За далекой чертой - страница 26
– Хочу круглый леденец! – воскликнула Лотти, отвлекая сестру от мечтаний.
Мэри медленно вдохнула.
– Почем один леденец? – спросила она.
– Фартинг за штуку, – ответил продавец и оперся локтем о прилавок. – Или четыре за пенни. Вот только в долг я вашей маме ничего не продам. Она мне уже полгода не платит. Поэтому деньги вперед, девочки.
Было не так уж и важно, сколько стоят сласти – хоть фунт, хоть пенни, – у Мэри с Лотти не водилось ни монетки. Мэри понадеялась, что получится записать конфеты в счет долга, но теперь придется возвращаться домой с пустыми руками.
– Наверное, миссис Уотсэми не знала про талончики, – тихо сказала она Лотти. – А мама давно не платила продавцу.
Лотти снова утерла нос тыльной стороной ладони.
– Получается, не будет леденца?
Мэри вздохнула, с тоской посмотрела на банку с малиновым драже у края прилавка и развернулась:
– Пойдем. – Она быстро вышла из магазина, и Лотти неохотно поплелась следом.
– Есть хочу, – жалобно протянула она.
Мэри сощурилась.
– Плохо дело. У нас ни пенни, ни даже фартинга. Пойдем домой, пока мама не устала нас ждать и не разозлилась.
Девочка поспешила мимо кинотеатра, сошла с тротуара и перебежала на другую сторону улицы перед самым трамваем. Водитель протестующе засигналил, и сестры заскочили на тротуар. Мимо прошли две женщины. Они покуривали сигареты и толкали перед собой коляски с румяными младенцами в шерстяных шапочках, закутанными в одеяла. Потом на велосипеде проехала еще одна женщина, выпрямив спину. К багажнику была прилажена черная кожаная сумка – должно быть, довольно увесистая. Волосы женщины были обвязаны платком.
Сестры прошли мимо прилавка с фруктами. На нем возвышалась целая гора яблок, и Мэри боролась с желанием стащить парочку, пока не оглянулась: продавец внимательно наблюдал за ней с деревянного стула и с газетой в руках. Меж его тонких губ подрагивала сигарета. Мэри только пожала плечами и, бросив последний взгляд на яблоки, продолжила путь.
По улице промчались трое ребят на самокатах. Колеса застучали по растрескавшейся мостовой. У одного из мальчишек во рту торчала лакричная палочка. Он втянул пухлые щеки, чтобы ее удержать, а руками крепко сжимал руль.
– Не хочу домой! – захныкала Лотти и встала как вкопанная.
Тут и Мэри пришлось сбавить темп. С тяжело колотящимся сердцем она посмотрела на сестру:
– Лотти, давай без фокусов. Ты же знаешь, нам надо домой. И так уже на чай опоздали. Мама мне это с рук не спустит.
– Мне там плохо! – Лотти вырвала ладонь из пальцев Мэри и скрестила руки на груди. На щеках у нее не было и тени румянца. Глаза потускнели, худенькая фигурка, казалось, стала еще более хрупкой.

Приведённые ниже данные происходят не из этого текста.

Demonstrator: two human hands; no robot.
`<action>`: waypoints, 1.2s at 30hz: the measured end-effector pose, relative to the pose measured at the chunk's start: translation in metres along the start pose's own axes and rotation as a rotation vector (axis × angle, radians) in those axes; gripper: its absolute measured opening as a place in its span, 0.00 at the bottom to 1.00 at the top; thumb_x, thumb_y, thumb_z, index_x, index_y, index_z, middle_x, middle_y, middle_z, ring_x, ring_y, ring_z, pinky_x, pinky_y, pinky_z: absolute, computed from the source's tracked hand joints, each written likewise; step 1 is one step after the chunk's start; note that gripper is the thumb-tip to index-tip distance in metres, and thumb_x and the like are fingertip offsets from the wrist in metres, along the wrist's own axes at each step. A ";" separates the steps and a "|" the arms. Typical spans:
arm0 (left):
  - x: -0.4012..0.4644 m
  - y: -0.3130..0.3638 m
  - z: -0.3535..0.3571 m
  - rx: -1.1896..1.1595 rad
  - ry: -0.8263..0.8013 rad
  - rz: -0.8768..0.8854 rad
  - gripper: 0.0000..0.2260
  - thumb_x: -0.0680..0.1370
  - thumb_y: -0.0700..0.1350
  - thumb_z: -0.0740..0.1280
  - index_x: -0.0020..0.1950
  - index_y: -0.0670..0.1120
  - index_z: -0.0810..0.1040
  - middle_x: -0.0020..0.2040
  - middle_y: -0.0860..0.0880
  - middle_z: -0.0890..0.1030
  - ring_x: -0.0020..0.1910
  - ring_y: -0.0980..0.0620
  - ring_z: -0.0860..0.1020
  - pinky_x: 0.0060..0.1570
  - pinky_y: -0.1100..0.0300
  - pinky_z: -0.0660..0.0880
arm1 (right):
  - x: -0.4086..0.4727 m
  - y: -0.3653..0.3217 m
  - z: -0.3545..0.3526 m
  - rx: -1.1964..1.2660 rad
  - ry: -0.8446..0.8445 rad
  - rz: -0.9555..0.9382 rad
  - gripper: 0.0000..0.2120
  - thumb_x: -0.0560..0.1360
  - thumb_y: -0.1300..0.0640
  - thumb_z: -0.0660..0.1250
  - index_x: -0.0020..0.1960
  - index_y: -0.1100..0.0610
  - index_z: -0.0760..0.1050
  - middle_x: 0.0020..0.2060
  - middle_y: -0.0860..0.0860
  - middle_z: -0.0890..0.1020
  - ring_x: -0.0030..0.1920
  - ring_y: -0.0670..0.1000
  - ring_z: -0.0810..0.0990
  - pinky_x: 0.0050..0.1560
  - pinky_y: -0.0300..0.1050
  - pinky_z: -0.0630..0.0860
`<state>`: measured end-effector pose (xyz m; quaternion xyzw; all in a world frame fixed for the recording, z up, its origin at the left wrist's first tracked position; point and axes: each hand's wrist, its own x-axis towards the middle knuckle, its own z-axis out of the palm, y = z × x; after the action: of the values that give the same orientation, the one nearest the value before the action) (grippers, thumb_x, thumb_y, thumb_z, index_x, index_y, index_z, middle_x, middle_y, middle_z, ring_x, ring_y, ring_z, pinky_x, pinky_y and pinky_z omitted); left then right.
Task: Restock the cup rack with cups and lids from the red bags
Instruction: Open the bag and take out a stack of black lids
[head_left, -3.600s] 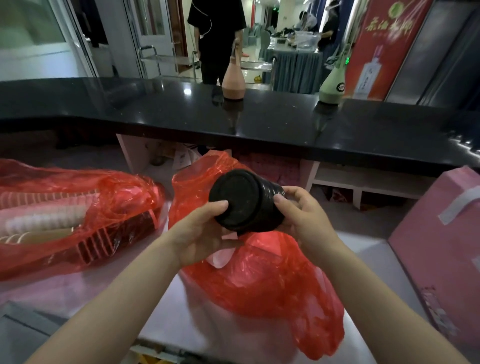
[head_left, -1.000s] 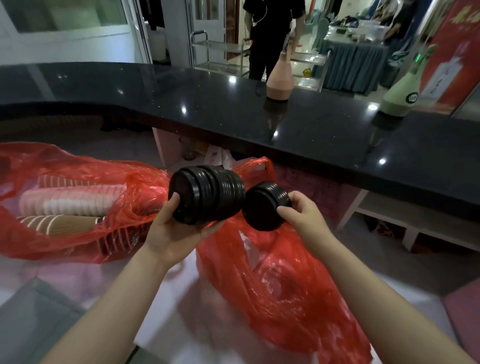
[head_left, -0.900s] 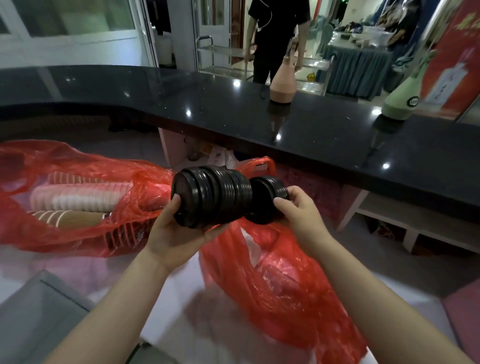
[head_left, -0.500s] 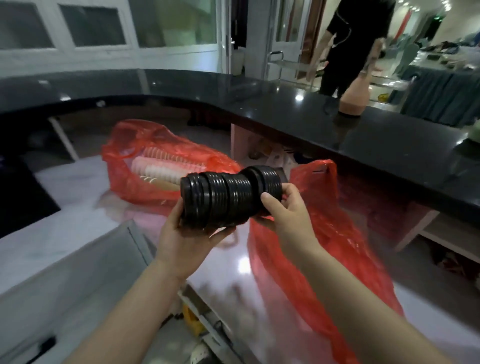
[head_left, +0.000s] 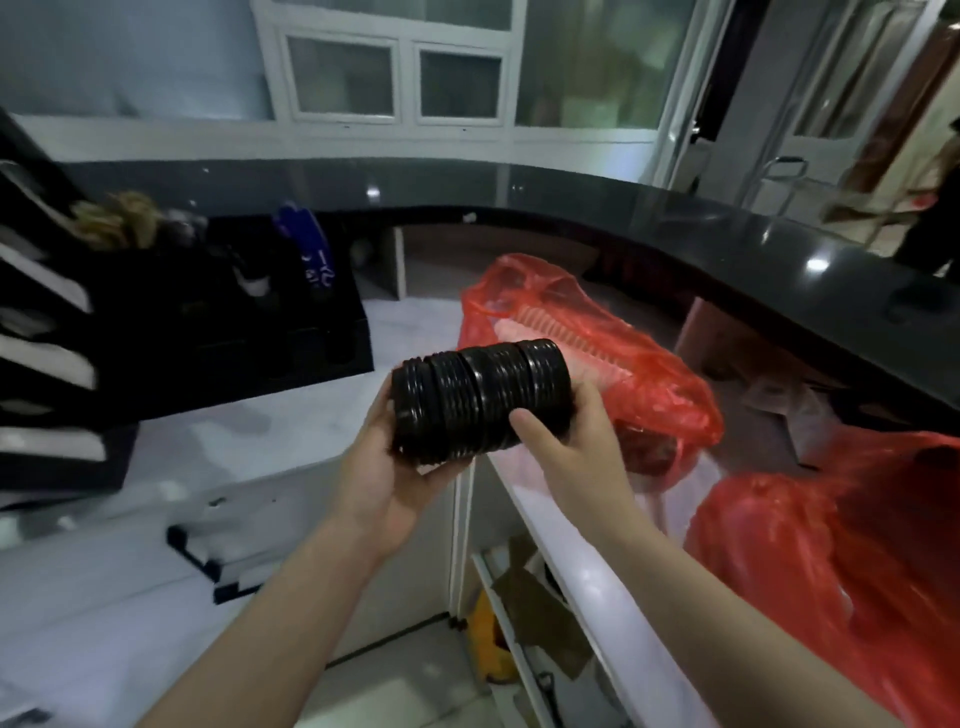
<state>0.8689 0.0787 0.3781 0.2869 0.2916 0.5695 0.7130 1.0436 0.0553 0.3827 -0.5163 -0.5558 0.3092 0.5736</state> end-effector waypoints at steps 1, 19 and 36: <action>0.000 0.012 -0.010 -0.003 0.001 -0.001 0.21 0.79 0.58 0.55 0.68 0.52 0.73 0.62 0.45 0.79 0.58 0.44 0.79 0.50 0.42 0.79 | 0.005 -0.001 0.013 -0.006 -0.027 -0.017 0.14 0.71 0.50 0.70 0.54 0.45 0.70 0.47 0.40 0.79 0.48 0.41 0.79 0.48 0.39 0.76; 0.014 0.136 -0.145 0.284 0.164 0.039 0.26 0.74 0.66 0.58 0.67 0.55 0.70 0.61 0.48 0.79 0.57 0.50 0.80 0.50 0.52 0.79 | 0.024 -0.021 0.225 -0.218 -0.021 -0.291 0.14 0.71 0.51 0.73 0.50 0.51 0.70 0.44 0.28 0.76 0.43 0.36 0.76 0.40 0.28 0.71; 0.038 0.168 -0.189 0.294 0.052 0.076 0.22 0.73 0.64 0.60 0.67 0.66 0.70 0.66 0.54 0.75 0.63 0.50 0.75 0.61 0.49 0.74 | 0.070 -0.002 0.241 0.196 -0.205 0.132 0.15 0.77 0.69 0.60 0.55 0.51 0.69 0.38 0.46 0.84 0.42 0.45 0.81 0.48 0.44 0.77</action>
<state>0.6267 0.1620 0.3735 0.3843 0.3790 0.5546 0.6334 0.8264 0.1794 0.3702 -0.4589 -0.5435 0.4499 0.5400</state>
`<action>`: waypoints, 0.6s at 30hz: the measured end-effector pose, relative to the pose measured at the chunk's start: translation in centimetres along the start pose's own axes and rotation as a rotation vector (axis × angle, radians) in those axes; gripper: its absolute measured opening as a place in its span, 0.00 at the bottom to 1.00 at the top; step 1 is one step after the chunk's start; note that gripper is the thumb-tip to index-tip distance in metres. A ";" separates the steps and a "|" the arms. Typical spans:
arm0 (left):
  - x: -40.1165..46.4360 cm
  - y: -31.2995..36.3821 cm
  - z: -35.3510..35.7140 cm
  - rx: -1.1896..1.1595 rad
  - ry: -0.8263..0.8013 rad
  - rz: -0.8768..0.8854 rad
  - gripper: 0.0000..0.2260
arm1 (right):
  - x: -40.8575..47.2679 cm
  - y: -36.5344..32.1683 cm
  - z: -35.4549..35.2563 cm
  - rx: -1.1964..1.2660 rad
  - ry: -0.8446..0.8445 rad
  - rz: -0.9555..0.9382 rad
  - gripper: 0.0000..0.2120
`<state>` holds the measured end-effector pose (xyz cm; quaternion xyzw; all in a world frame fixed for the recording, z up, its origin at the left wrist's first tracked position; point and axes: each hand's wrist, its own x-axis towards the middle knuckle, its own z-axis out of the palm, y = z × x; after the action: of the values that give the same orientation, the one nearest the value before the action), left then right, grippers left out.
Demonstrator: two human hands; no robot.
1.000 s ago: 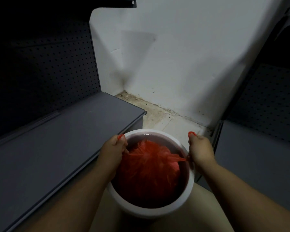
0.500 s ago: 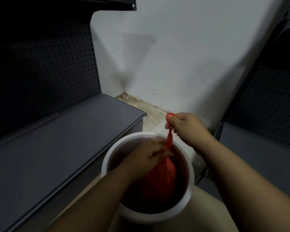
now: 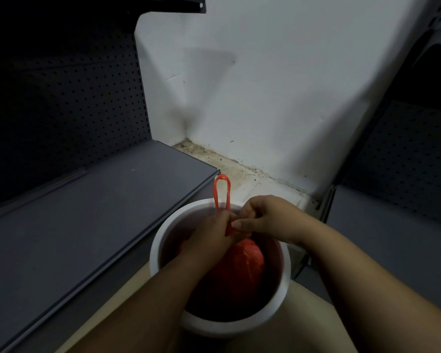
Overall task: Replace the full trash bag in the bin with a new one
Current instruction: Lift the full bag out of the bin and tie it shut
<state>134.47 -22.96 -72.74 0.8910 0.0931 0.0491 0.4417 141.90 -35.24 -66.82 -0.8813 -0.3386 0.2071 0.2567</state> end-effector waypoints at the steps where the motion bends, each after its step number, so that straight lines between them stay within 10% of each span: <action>1: 0.0 0.0 0.0 0.000 0.000 -0.005 0.13 | 0.0 0.0 0.1 0.031 -0.009 -0.003 0.07; 9: 0.2 -1.1 -0.1 -0.028 -0.033 0.003 0.11 | 0.3 0.4 -0.1 0.182 0.045 -0.010 0.10; 18: -0.2 -2.3 -0.5 -0.142 -0.049 0.033 0.14 | 1.7 1.3 2.0 1.518 0.272 0.429 0.08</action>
<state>133.87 -21.30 -74.28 0.8597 0.0637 0.0412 0.5051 142.61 -34.24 -69.46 -0.5294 0.1059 0.3166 0.7799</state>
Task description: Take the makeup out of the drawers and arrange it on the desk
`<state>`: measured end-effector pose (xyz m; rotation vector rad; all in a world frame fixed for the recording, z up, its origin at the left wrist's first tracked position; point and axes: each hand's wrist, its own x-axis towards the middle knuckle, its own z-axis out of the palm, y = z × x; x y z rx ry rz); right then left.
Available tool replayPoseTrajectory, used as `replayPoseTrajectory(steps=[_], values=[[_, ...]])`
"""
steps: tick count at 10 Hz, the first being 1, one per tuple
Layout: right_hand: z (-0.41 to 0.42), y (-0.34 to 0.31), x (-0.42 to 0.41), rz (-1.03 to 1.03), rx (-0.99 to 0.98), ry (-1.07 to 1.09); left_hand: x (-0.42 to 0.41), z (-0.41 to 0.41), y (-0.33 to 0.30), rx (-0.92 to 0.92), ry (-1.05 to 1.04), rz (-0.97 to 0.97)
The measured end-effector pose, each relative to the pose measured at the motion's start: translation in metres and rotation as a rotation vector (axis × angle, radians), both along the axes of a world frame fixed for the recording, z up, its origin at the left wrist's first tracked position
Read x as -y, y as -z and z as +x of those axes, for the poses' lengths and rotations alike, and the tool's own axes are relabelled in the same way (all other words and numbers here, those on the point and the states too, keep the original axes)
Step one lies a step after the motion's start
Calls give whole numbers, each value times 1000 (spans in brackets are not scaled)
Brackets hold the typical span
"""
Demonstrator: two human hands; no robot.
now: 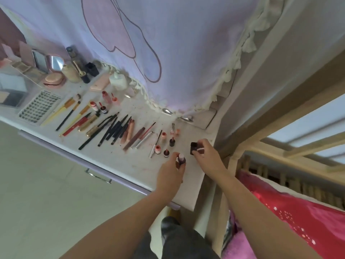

Мэри отчаянно хотелось сделать что-нибудь – что угодно, – лишь бы их жизнь изменилась. Если бы можно было сбежать за город! Она представляла, что там ждет изобильная пища, теплая трава, на которой можно валяться, деревья, по которым они с сестрой будут лазать, и ласковые лошадки. Мэри мечтала, как они будут сидеть, прижавшись спинами к стволам деревьев, и откусывать огромные куски от яблок, таких красных и блестящих, что можно разглядеть в их кожуре собственное отражение. А вскоре Лотти станет такой же кругленькой, как эти яблочки, и щеки снова зацветут румянцем. За городом они будут счастливы. Может, и впрямь стоит рискнуть – или сбежать к бабушке с дедушкой. Мэри не помнила, где они живут, но не сомневалась, что получится разузнать подробности у мамы. Надо расспросить ее поближе к ночи, когда та выпьет с полбутылки виски, но еще не успеет слишком захмелеть.